Assignment: Copy each line of the material below that includes the string "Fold".

-*-*-

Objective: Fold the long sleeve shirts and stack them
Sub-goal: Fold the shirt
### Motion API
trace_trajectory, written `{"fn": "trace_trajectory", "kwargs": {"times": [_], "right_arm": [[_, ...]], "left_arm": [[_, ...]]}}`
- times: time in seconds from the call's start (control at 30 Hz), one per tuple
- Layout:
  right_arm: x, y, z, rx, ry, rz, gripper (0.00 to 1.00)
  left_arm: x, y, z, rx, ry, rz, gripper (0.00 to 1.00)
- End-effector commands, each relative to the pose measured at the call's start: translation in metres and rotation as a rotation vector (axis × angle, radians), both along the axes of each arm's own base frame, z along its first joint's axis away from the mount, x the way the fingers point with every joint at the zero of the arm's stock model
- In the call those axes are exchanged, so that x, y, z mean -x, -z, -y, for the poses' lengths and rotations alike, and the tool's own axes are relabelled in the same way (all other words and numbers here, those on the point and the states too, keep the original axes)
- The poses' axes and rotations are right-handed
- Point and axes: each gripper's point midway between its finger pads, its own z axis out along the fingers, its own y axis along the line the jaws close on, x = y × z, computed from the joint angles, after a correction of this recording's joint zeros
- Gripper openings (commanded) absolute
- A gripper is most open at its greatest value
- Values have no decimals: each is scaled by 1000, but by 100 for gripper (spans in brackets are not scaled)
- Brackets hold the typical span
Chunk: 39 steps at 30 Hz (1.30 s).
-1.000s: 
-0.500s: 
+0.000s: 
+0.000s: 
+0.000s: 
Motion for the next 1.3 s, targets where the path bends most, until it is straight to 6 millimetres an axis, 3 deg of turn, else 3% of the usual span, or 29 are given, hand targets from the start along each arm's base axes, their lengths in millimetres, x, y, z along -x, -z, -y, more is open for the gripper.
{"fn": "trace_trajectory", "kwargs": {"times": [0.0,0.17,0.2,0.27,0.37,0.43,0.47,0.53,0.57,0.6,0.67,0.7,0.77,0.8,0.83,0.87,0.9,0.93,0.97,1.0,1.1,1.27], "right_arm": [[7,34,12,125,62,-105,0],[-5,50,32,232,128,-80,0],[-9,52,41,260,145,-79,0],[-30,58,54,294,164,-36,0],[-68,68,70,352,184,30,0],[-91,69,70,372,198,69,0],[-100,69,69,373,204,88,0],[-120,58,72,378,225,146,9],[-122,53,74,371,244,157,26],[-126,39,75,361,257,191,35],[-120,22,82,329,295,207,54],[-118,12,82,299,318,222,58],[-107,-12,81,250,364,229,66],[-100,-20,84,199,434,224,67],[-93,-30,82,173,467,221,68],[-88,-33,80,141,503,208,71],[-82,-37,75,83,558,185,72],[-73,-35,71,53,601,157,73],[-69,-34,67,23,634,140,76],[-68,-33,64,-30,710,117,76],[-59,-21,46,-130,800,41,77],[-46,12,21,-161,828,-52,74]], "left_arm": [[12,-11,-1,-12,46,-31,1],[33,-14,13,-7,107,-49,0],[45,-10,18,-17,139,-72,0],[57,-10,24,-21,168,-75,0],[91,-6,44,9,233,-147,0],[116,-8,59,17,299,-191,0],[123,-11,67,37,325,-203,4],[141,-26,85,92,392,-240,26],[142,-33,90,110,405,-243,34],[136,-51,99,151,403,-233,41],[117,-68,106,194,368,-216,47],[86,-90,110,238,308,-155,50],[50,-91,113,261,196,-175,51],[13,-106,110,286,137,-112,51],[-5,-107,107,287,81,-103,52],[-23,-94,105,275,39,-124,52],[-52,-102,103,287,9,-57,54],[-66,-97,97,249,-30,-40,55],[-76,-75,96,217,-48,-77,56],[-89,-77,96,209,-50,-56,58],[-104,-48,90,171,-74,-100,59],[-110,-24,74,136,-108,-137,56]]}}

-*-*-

Task output:
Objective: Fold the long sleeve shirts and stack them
Sub-goal: Fold the shirt

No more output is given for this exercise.